**TASK OBJECTIVE**. As soon as the line containing "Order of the" appears in the material below, start returning lines exactly, and end with the line containing "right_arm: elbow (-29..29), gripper".

═════ AVAILABLE DATA

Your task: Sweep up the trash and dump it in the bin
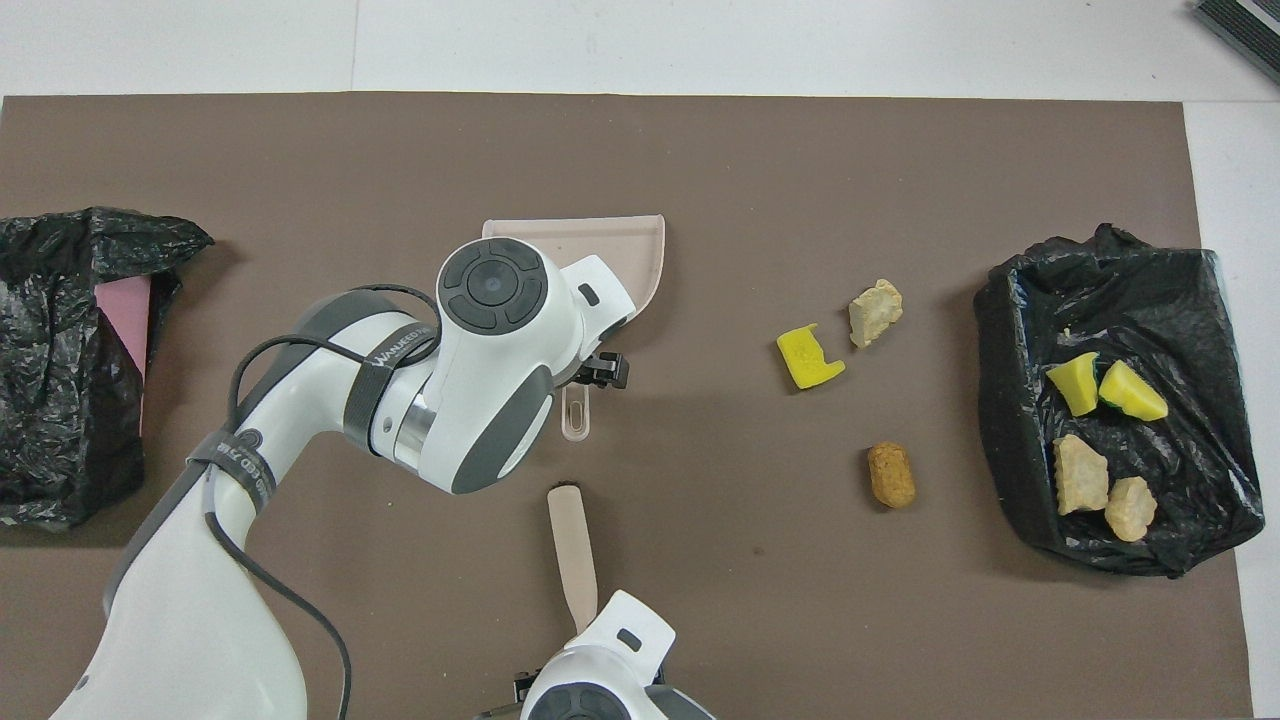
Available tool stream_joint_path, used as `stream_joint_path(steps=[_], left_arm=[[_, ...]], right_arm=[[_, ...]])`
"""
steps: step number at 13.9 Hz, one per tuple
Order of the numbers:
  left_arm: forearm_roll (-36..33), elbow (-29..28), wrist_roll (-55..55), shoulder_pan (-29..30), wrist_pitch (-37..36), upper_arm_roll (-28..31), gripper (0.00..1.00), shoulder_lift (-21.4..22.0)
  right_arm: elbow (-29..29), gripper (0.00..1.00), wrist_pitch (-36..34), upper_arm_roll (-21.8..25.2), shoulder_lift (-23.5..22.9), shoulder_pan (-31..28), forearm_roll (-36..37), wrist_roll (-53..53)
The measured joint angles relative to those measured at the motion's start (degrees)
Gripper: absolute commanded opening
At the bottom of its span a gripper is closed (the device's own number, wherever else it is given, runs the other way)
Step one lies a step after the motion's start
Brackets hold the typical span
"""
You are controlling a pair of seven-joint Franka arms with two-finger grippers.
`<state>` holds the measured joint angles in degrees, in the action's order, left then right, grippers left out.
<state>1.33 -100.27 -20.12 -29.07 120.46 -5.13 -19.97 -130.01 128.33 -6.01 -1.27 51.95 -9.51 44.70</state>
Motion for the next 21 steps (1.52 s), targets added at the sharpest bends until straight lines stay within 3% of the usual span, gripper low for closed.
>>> stream_joint_path(steps=[1, 2, 6, 13, 16, 21], left_arm=[[0.0, -0.2, -0.5, 0.0, 0.5, 0.0, 0.43, -0.4], [0.0, -0.4, -1.0, 0.0, 0.8, 0.1, 0.00, -0.6], [1.0, -0.4, -2.5, 0.1, 1.1, 0.3, 0.00, -0.6], [1.2, 0.8, 1.3, 1.1, 0.6, 1.5, 0.00, 0.0], [1.2, 2.3, 11.6, 3.4, -1.9, 2.5, 0.00, 1.5], [1.1, 2.2, 38.4, 9.8, -9.1, 2.8, 0.00, 5.9]], right_arm=[[-0.2, 0.77, 0.0, 0.0, 0.0, 0.0, 0.0, 0.0], [-0.4, 0.59, 0.0, 0.0, 0.0, 0.0, 0.0, 0.0], [-0.7, 0.03, 0.0, 0.0, 0.0, 0.0, -0.1, 0.0], [0.1, 0.00, 0.1, 0.3, 0.1, 0.0, -0.2, 0.0], [1.1, 0.00, -1.4, 0.6, 2.8, -2.2, -0.2, 0.0], [1.2, 0.00, -12.3, 0.8, 12.8, -11.3, 1.4, 0.0]])
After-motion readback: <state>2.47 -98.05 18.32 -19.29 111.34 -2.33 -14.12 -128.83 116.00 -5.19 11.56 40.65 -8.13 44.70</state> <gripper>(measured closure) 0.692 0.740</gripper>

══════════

**EXPECTED ANSWER**.
Order of the numbers:
  left_arm: forearm_roll (-36..33), elbow (-29..28), wrist_roll (-55..55), shoulder_pan (-29..30), wrist_pitch (-37..36), upper_arm_roll (-28..31), gripper (0.00..1.00), shoulder_lift (-21.4..22.0)
  right_arm: elbow (-29..29), gripper (0.00..1.00), wrist_pitch (-36..34), upper_arm_roll (-21.8..25.2), shoulder_lift (-23.5..22.9), shoulder_pan (-31..28), forearm_roll (-36..37), wrist_roll (-53..53)

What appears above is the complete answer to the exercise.